» Your objective
Could you output exactly the lines running from the one containing "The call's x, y" to the final line of the listing below, leaving out pictures?

====== Information provided

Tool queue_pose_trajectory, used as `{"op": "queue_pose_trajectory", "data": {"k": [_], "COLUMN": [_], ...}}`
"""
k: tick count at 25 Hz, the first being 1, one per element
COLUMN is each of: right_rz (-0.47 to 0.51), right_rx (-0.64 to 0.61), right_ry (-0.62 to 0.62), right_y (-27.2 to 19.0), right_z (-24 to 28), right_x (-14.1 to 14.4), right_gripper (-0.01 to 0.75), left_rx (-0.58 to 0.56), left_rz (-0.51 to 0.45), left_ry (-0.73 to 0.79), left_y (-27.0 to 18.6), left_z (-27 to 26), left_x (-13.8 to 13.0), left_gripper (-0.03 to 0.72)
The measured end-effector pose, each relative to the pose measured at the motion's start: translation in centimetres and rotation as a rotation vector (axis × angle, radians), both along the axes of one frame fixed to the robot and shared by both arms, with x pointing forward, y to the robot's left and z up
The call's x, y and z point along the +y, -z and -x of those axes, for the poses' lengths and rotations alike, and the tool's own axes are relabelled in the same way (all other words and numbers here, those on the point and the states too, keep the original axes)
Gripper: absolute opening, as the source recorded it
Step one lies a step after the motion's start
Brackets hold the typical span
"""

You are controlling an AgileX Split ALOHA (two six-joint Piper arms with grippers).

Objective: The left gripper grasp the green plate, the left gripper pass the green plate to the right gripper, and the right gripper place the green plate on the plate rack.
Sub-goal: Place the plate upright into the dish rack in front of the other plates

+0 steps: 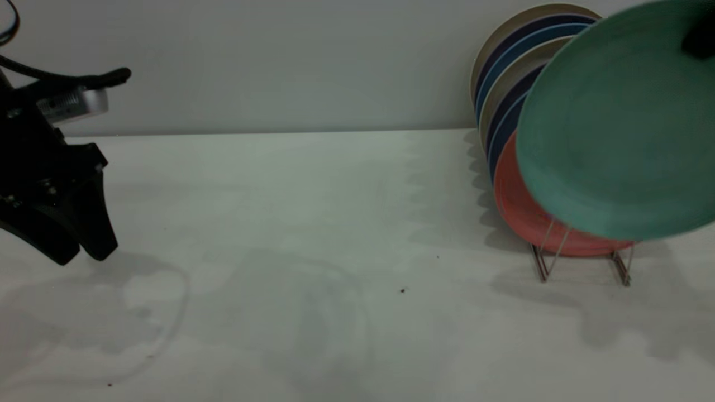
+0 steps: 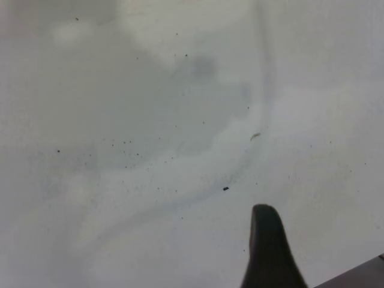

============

» Problem solution
The call's x, y and z point along the +y, -z and -x of those axes, for the poses' lengths and rotations alike, and the tool's own axes are relabelled in the same way (all other words and numbers here, those on the point and the states too, keep the original axes)
Gripper: absolute opening, as the source recorded it
Step one lies a step after the motion's start
Brackets hold the typical span
"""

You are controlling an AgileX Split ALOHA (two six-joint Piper arms with grippers).

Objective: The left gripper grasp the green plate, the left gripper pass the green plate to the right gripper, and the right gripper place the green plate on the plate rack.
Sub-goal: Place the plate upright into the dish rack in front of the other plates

+0 steps: 
+0 steps: 

Nothing remains to be added to the exercise.